Thanks for all the encouraging feedback on the newsletter. I enjoy hearing about your writings and your lives. It's also fun to know where everyone lives; I'd like to stick pins on a world map to show where all 140 of us are. I'd love it if you'd e-mail me to chat at: ellenmoore@newlifestories.com
Wishing you all the comfort, time, and space you need in your new life stories,
Ellen Moore
In This Issue:
A Thoughtful Quotation Juicy Questions Running to the Mountain Hearth and Soul Links/Resources/Gift Book Ideas
A Thoughtful Quotation
"People like me are drawn again and again to sacred books, holy men, and revealed words. Then we almost inevitably become confused, disillusioned, frustrated. We pull back. We are too skeptical to submit to absolute faith, much as we might want to.
But we can't... live without faith altogether. So we bounce back and forth from one state to the other, spiritual refugees, adrift in a void. We can't let go because we badly want a spiritual framework for our lives; we can't, don't even dare, believe we might find truths on our own; we look everywhere else for answers. We want change and fear it."
Jon Katz "Running to the Mountain: A Journal of Faith and Change"
Juicy Questions
To what extent do you identify or not identify with Jon Katz?
To what experiences and teachings are you drawn?
In the past or present, have you experienced spiritual confusion, disillusionment, or frustration?
If you have a spiritual framework, how would you describe it?
What is your relationship to change? Do you seek or fear it?
From what raw materials did you construct that framework?
Do you believe answers to our deepest and most pressing questions exist?
If you find answers, where, how, when, do you find them?
What role does ambivalence play or not play in your beliefs and your life?
Are you on a quest?
What if you were on a quest and didn't realize it?
How would you know?
With what philosophies, theologies, and beliefs are you most comfortable?
Which of them puzzle, irritate, or frighten you?
To what extent do you see yourself as a loner or a joiner when it comes to spiritual practice?

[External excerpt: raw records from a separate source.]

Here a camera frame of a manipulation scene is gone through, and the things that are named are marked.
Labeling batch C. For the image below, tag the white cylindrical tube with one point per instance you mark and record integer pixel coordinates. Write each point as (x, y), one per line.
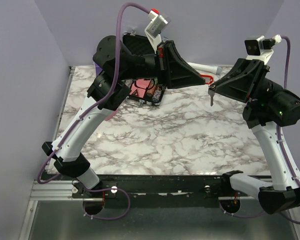
(207, 68)

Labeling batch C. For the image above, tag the purple wedge block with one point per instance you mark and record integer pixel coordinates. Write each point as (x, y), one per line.
(98, 69)

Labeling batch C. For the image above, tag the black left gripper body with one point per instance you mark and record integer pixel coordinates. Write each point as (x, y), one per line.
(160, 54)

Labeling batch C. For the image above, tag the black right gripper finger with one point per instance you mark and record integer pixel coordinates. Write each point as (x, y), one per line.
(242, 69)
(230, 90)

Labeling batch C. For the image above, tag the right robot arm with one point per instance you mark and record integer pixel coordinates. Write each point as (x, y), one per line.
(268, 108)

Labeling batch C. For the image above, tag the silver key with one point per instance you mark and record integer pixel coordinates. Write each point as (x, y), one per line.
(211, 96)

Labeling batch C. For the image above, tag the black poker chip case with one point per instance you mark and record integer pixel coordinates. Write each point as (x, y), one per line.
(140, 46)

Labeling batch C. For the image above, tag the pink plastic box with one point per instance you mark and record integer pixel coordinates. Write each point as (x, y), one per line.
(111, 115)

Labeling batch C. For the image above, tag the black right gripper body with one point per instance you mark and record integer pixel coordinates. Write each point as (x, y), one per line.
(261, 72)

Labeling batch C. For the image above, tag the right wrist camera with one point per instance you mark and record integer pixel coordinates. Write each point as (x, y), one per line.
(261, 48)

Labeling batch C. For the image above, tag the pink card deck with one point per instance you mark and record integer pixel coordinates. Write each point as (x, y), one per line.
(140, 87)

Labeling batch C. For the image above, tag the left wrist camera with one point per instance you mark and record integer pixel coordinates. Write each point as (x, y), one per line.
(157, 24)

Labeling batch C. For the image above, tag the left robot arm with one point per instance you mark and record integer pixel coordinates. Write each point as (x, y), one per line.
(106, 94)

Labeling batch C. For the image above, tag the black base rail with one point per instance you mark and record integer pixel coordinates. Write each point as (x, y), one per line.
(158, 191)

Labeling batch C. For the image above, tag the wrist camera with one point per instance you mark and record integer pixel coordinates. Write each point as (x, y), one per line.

In what ways would you or would you not describe yourself as a spiritual seeker?
What is your truth?
What part does writing play or not play in the living and expressing of your truth?
Running to the Mountain
To begin the prologue to "Running to the Mountain," Jon Katz quotes from his spiritual mentor, Trappist monk and writer, Thomas Merton: "Struggle in my heart all week. My own moral conflict never ceases. Knowing I cannot and must not simply submit to the standards imposed on me, and merely conform as 'they' would like. This I am convinced is wrong--but the pressure never ceases." Near age 50, Jon's life seemed to echo Merton's. In the summer of 1997, the stirrings of change rose up in his soul, and he began a search for spiritual peace by finding an unlikely, ramshackle mountain- top cabin in the Adirondacks. Leaving home, wife, and daughter behind, he took his laptop, two dogs, and stacks of books by Merton and Mencken (adding a cynical balance to Merton's joyousness) to embark on a series of adventures-- frustrations, delays, and mishaps--in buying and renovating his retreat. I won't spoil the story by telling you what he did or didn't find there, except to mention one turning point, an extended dialogue with the spirit of his mentor.
Hearth and Soul
Sunday, January 9, 2000
The Gurney and Burpee garden catalogs have come in the mail, and I haven't taken time for more than a glance. The paperwhites are dry and scentless, and I haven't had the energy to buy or start more. The gardening books say the bulbs should now be discarded, but I wonder. It couldn't hurt to put them outside in the spring to see if they bloom next year. A gardening experiment. At the very least, they'll serve as appetizers for the chipmunks.
Ever since I began devouring books on Lamaze, child development, organic gardening, and nutrition in my first earth-mother phase some 30 years ago, I've dreamed of "the white room." After novelist and agrarian reformer Louis Bromfield reclaimed worn-out farming land in Ohio to create Malabar Farm, he applied the same organic farming technology to a ruined jungle plantation in South America--"Malabar do Brazil." "The White Room" was an essay in which he described his beloved spiritual retreat, a bare, white room in the plantation house where he wrote and contemplated the vagaries of life. As I remember, the room contained only a painting, a chair, and a desk facing a window with a view of the wilderness.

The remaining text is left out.